The incident took place almost three years ago on February 26, 2013. A hot air balloon crashed near Luxor, Egypt, resulting in 19 deaths, making it the deadliest ballooning disaster in history. Only two passengers, the pilot and a British tourist, survived after having leapt out of the balloon. Nine of the victims were Hongkongers from three different families.
There are 26 names of the prosecution’s witness list, including travel agency employees, tour guides and individuals who joined the tour but not the ballooning activity. Families of six of the victims, balloon supplier Ultra Magic, and Kuoni Travel, which arranged the tour, were all represented by lawyers.

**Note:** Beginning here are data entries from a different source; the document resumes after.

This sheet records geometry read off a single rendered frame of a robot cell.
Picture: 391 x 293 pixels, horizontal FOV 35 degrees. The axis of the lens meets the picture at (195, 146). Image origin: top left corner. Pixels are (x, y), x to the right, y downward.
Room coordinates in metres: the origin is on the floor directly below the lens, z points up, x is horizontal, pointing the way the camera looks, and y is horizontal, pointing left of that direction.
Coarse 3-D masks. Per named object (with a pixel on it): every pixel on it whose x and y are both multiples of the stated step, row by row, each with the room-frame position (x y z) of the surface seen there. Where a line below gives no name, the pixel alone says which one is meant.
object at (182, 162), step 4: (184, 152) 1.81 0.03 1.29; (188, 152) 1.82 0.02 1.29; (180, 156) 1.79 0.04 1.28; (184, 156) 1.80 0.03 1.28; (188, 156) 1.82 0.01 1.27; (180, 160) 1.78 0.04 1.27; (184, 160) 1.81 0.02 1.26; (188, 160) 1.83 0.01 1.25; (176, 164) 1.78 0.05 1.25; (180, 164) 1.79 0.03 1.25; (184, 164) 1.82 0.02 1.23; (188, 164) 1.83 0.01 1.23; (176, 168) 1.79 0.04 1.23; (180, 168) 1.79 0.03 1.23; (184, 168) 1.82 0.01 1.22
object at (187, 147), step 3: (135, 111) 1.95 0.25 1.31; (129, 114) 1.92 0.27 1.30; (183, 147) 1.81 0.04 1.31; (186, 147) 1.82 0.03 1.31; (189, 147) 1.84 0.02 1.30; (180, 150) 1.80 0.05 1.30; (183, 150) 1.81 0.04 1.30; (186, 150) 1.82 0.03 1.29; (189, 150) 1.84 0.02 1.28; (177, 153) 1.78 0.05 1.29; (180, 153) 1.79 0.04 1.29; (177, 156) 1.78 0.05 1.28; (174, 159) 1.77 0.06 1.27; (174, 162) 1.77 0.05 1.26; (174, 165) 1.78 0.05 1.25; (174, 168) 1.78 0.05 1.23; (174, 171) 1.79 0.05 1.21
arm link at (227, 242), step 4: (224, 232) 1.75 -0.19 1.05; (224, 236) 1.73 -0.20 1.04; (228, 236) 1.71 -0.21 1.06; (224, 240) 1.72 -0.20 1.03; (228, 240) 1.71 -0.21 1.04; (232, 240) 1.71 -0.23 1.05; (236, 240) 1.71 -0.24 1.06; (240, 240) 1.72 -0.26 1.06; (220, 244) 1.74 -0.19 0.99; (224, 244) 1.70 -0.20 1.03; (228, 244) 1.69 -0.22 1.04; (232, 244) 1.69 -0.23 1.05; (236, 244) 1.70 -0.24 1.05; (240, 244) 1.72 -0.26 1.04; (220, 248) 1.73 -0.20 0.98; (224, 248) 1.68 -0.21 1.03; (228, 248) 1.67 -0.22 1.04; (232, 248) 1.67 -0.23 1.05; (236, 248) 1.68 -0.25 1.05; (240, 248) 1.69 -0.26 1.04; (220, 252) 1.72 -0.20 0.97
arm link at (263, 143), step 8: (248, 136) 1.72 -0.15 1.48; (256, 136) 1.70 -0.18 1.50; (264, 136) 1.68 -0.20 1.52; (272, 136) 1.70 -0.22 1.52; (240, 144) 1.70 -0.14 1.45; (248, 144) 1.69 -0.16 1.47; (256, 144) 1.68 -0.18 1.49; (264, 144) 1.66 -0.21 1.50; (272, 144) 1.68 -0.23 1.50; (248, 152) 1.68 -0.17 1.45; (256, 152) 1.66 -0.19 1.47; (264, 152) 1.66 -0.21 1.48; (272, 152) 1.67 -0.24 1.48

Coroner June Cheung Tin-ngan said that not all of the witnesses would have to appear in court; some of their testimonies would be read out, RTHK reported. Cheung also said that the main purpose of the hearing was to look into the causes of, and circumstances surrounding, their deaths. It would also suggest ways to prevent future tragedies. However, it would not deal with issues of civil claims, which have to be handled in other courts.
Senior Counsel Michael Ozorio, for Kuoni Travel, requested that insurance matters not be discussed in the hearing, and said that – according to expert reports – ballooning activities were not high-risk activities. However, barrister Foster Yim, who represented families of the deceased, objected and said they wish to be able to verify basic facts regarding insurance, Ming Pao reported.
The court decided that only the issues of whether the activity was covered by insurance and whether the participants were notified of insurance-related matters prior to the incident would be discussed.
”Video of the balloon crash: viewer discretion advised”
In court, it was also revealed that two reports compiled in Egypt had contradictory findings on the liability of the pilot; they differed on the point of whether the pilot was thrown out of the hot air balloon or whether he had escaped on his own.